Since this application was served in June, 2001, there was, at the most, an
elapsed time of somewhere between five and eight months from the dates of the
alleged incidents to the time that notice was provided to the State of this
potential claim. Based upon the nature of the allegations, even though the
State did not have any notice or the opportunity to investigate this claim, the
Court does not believe that the State will encounter any substantial prejudice
in defending the claim should this Court grant the requested relief.
In order to establish a meritorious claim, it is the burden of the claimant to
show that the proposed claim is not patently groundless, frivolous, or legally
defective and that there is reasonable cause to believe that a valid claim
exists (Matter of Santana v New York State Thruway Authority, 92 Misc 2d
1). Claimant only has to establish the appearance of merit and need not prove a
prima facie case at this stage of the proceedings.
In this application, claimant has submitted an affirmation from her attorney
and a verified proposed claim.
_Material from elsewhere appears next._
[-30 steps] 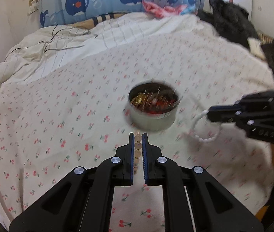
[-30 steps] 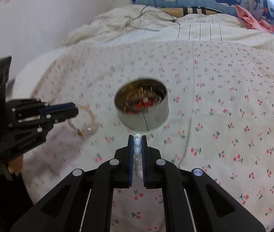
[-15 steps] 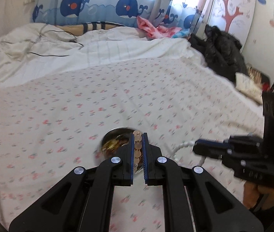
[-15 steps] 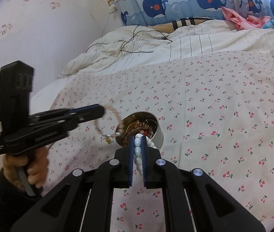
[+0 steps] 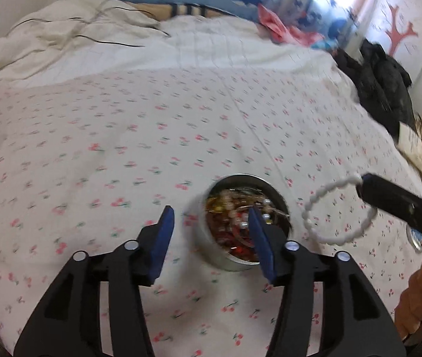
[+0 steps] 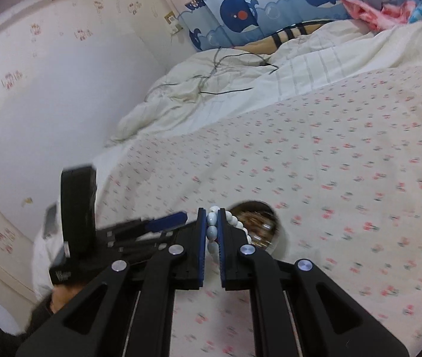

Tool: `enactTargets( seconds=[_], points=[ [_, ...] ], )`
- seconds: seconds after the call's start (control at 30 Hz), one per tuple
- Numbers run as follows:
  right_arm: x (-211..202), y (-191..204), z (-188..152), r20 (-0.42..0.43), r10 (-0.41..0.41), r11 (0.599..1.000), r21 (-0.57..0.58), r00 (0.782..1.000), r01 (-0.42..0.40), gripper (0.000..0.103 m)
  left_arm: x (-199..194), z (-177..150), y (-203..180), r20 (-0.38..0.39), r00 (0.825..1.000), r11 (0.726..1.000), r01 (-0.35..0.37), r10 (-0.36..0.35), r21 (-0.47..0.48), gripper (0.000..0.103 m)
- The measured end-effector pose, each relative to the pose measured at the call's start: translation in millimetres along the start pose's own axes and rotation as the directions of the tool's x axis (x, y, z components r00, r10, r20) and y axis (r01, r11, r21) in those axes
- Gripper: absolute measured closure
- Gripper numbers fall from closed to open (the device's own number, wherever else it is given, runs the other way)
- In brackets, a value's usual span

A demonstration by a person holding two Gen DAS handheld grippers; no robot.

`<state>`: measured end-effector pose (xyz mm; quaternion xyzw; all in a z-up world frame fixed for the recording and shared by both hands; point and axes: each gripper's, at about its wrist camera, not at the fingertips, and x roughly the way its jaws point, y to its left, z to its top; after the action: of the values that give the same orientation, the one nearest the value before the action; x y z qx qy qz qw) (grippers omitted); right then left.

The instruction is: Organize jewelry

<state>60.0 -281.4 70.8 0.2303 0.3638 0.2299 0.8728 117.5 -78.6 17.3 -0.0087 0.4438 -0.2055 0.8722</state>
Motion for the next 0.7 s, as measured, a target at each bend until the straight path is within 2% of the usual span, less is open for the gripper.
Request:
enactTargets(
  seconds=[0.07, 0.1, 0.17, 0.23, 0.3, 0.33, 0.43, 0.53, 0.7],
  points=[
    [11.7, -0.3, 1.8, -0.006, 0.043, 0.998, 0.036, 0.999, -0.043, 0.095, -7.1, -4.7, 11.0, 0.013, 1.000, 0.999, -0.023, 0.023, -0.023, 0.053],
    [21.8, -4.8, 1.5, -0.018, 0.036, 0.998, 0.058, 0.999, -0.035, 0.095, -10.3, -6.3, 14.3, 0.015, 0.999, 0.999, -0.027, 0.028, -0.034, 0.053],
    [45.0, -16.6, -3.3, -0.079, -0.048, 0.996, 0.065, 0.996, 0.054, 0.095, -12.1, -12.3, 26.0, 0.012, 1.000, 0.997, -0.025, 0.026, -0.069, 0.052],
    [61.3, -26.1, -12.0, -0.130, -0.149, 0.987, 0.045, 0.980, 0.156, 0.094, -12.0, -18.4, 31.5, 0.001, 1.000, 0.996, -0.030, 0.031, -0.085, 0.051],
    [61.6, -34.2, -15.3, -0.131, -0.150, 0.984, 0.077, 0.980, 0.161, 0.084, -10.1, -22.6, 32.7, -0.015, 0.999, 0.996, -0.034, 0.033, -0.086, 0.051],
    [56.3, -35.8, -14.8, -0.112, -0.153, 0.983, 0.085, 0.982, 0.163, 0.076, -8.1, -24.0, 32.4, -0.022, 0.999, 0.996, -0.029, 0.028, -0.084, 0.051],
    [40.9, -30.3, -15.4, -0.080, -0.172, 0.983, 0.055, 0.982, 0.177, 0.076, -4.7, -27.1, 28.1, -0.031, 0.999, 0.997, -0.021, 0.018, -0.073, 0.051],
    [33.5, -24.3, -24.3, -0.089, -0.188, 0.982, 0.010, 0.978, 0.190, 0.076, -2.8, -34.1, 25.6, -0.039, 0.999, 0.997, -0.022, 0.020, -0.069, 0.047],
    [56.5, -18.9, -35.8, -0.135, -0.208, 0.978, -0.050, 0.969, 0.203, 0.080, 0.6, -39.9, 19.4, -0.054, 0.998, 0.999, -0.025, 0.023, -0.038, 0.046]
  ],
)
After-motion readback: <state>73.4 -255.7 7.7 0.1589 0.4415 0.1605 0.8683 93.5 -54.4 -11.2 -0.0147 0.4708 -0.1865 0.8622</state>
The affirmation of the attorney, however, who
does not purport to have personal knowledge of the facts, is of no value in
determining whether a meritorious claim has been articulated (cf.,
Vermette v Kenworth Truck Co., 68 NY2d 714; Hasbrouck v City of
Gloversville, 102 AD2d 905, affd 63 NY2d 916).
In her proposed claim, claimant has alleged negligence against the State for
failing to maintain a safe and secure environment in the correctional facility,
and for failure to properly screen, supervise, instruct and train its employees.
Claimant contends that the sexual assaults were a direct result of these
alleged acts of negligence. This proposed claim, verified by claimant,
therefore establishes reasonable cause to believe that a valid claim exists.
For purposes of this application, therefore, the Court finds that a meritorious
claim has been alleged.
It does not appear that claimant has any other available remedy.
The Court may in its discretion place as much or as little weight on any of the
six factors to be considered pursuant to the statute. Under the current law
"[n]othing in the statute makes the presence or absence of any one factor
determinative" (Bay Terrace Coop. Section IV v New York State Employees'
Retirement System Policemen's & Firemen's Retirement System, 55 NY2d
979) and none of the factors can require denial as a matter of law.
Upon weighing and considering all of the factors set forth in Court of Claims
Act, Section 10(6), it is the opinion of this Court that claimant should be
allowed to file the proposed claim.
Accordingly, it is
ORDERED, that Motion No. M-63757 is hereby GRANTED, and claimant is directed to
serve her claim upon the Attorney General and to file the claim with the Chief
Clerk of the Court of Claims within 45 days from the filing date of this
decision and order in the Clerk's office, with such service and filing to be in
accordance with the requirements of Court of Claims Act, §§ 10, 11 and
11-a, and the Uniform Rules for the Court of Claims.